第19話(田中厚太)「“令和のダ・ヴィンチ”の誕生」
田中君ターンです。
社会人の雑談、最初結構難しかったりします。
これも距離感?
昼前に、会社のゴロウ先輩が声をかけてくる。
「割引の定食があるから行こうか」
田中は、ゴロウ先輩と昼食に行く。
食事しながら、先輩が聞いてくる。
「田中君は学生時代は何してたの?」
お、自己アピールのチャンスだ。
ここは一つ、知性をしっかり見せなければ。
田中は背筋を伸ばした。
「はい、経済学を専攻しておりまして、
主にケインズ経済論を研究していました。
有効需要の原理がマクロ経済に与える影響について…」
「あ、わかったわかった。ストップストップ」
ゴロウ先輩は苦笑いしながら手で制した。
「面接じゃないんだから。そうじゃなくて、
サークルとか趣味とか、そういう活動だよ」
田中はハッと気づいた。
会話のレイヤーを完全に間違えていた。
ならば文化的なインテリジェンスで勝負だ。
社会人の雑談、難易度が高い。
「あ、はい。サークルで美術館巡りをしてました」
「へぇ、美術館!?それはすごいね」
「はい。

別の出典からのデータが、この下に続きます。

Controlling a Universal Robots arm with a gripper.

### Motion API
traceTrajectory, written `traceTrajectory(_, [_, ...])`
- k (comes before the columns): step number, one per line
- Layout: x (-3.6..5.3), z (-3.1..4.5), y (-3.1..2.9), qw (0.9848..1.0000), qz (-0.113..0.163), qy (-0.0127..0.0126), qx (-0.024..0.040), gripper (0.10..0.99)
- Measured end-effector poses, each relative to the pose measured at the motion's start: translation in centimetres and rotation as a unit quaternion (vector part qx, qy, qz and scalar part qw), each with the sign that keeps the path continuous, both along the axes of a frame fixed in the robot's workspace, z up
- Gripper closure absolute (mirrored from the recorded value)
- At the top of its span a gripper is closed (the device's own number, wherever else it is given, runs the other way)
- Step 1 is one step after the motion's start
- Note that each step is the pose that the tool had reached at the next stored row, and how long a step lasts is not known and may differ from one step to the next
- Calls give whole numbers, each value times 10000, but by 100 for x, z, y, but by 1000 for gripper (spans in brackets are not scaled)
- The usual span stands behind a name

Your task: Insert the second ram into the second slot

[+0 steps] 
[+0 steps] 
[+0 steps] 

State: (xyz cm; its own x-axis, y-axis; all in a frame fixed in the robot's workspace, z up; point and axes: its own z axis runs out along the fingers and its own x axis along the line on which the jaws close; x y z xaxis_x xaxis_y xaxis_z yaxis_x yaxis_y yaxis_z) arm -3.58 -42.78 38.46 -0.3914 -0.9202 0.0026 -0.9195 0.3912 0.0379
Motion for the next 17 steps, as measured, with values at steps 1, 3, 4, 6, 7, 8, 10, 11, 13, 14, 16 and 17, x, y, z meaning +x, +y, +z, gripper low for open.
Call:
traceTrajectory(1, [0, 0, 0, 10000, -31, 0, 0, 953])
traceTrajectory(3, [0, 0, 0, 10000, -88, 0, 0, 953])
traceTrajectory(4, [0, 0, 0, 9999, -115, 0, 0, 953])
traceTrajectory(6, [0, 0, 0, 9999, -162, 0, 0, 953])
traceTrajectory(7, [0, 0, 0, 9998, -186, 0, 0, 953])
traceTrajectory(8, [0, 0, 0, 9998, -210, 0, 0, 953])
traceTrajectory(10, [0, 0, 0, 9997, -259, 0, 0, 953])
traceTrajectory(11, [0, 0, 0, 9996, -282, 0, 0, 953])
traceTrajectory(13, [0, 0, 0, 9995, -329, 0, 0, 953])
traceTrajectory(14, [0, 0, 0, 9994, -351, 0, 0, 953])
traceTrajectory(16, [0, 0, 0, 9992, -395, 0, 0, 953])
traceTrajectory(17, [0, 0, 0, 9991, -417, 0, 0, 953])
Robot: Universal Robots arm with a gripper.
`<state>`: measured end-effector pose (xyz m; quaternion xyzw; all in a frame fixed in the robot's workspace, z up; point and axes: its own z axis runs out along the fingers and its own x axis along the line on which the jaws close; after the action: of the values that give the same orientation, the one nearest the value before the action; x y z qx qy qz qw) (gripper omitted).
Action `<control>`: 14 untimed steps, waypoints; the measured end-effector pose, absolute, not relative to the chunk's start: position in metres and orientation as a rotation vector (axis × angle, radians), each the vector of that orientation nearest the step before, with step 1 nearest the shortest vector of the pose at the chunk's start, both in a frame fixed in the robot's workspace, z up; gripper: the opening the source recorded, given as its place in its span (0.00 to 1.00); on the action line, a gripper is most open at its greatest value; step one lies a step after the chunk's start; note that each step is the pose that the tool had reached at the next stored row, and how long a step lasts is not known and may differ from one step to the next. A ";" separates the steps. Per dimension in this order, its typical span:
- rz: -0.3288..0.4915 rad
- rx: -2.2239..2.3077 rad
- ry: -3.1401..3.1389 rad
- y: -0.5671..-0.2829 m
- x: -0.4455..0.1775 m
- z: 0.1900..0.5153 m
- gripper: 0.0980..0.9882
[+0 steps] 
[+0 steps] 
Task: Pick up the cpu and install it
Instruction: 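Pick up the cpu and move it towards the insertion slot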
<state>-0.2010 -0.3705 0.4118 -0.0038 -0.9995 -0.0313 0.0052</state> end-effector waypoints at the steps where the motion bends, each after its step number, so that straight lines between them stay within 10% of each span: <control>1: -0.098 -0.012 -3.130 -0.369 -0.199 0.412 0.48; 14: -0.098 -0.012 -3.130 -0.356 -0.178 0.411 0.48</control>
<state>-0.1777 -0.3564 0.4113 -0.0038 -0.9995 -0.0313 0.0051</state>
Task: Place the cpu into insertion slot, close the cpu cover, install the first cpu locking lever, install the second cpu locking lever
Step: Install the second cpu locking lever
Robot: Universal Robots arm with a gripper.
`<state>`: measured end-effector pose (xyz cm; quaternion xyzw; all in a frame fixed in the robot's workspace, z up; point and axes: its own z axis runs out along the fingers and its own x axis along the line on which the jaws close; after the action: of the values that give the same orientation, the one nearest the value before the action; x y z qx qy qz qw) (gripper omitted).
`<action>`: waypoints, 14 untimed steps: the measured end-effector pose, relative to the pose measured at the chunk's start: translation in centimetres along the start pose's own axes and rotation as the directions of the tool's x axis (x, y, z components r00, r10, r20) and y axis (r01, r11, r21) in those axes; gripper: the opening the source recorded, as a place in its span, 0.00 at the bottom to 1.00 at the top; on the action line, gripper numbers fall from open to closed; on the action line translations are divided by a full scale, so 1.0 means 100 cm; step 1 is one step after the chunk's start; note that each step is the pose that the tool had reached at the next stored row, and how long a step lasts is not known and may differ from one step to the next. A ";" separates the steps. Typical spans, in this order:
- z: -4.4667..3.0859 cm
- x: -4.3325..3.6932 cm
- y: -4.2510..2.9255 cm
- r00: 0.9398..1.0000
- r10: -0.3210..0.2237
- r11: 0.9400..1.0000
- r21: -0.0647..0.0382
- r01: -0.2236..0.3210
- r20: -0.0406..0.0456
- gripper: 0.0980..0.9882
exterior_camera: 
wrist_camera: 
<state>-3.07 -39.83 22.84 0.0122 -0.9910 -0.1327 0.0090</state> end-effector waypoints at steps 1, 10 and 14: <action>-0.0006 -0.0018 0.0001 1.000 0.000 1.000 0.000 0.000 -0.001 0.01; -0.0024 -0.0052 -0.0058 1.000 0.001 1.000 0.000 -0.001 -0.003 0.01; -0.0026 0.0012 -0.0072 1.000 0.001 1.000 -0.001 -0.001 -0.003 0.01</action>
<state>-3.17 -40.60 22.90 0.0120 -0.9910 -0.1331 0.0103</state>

ダ・ヴィンチとか好きです」
本当は、女性を誘いやすいという不純な理由で入った
「名前だけの美術サークル」だったことなど、絶対に言えない。
高尚な趣味をアピールしておくのが良い。
ダ・ヴィンチ展に行った事は事実だし。
しかし、社会は甘くなかった。
午後、会社のチャットでゴロウ先輩が、
「令和のダ・ヴィンチ君、この資料だけど…」
と呼び掛けてくる。
そして、他の先輩たちも、
チャットでモナリザのスタンプ付けたりし始め、
田中のことを
「おっ、令和のダ・ヴィンチ」と呼ぶようになった。
ダ・ヴィンチと呼ばれるたびに、
隣の新藤さんが冷めた眼でこちらを見る。
“挨拶や電話でフリーズする男が、芸術なんて”。
そう言われている気がした。
田中は、暫くの間、駅の美術ポスターを見る度に、
新藤さんの冷めた顔が浮かんだ。
(つづく)
私も、随分前にダ・ヴィンチ展示行った事あります。
高尚です。
でも、正直、ダ・ヴィンチに限らず、
何がどこまで高尚なのかわかりません。
芸術って、難しいです。
凄い絵だな、くらいの音痴なので(正直者)。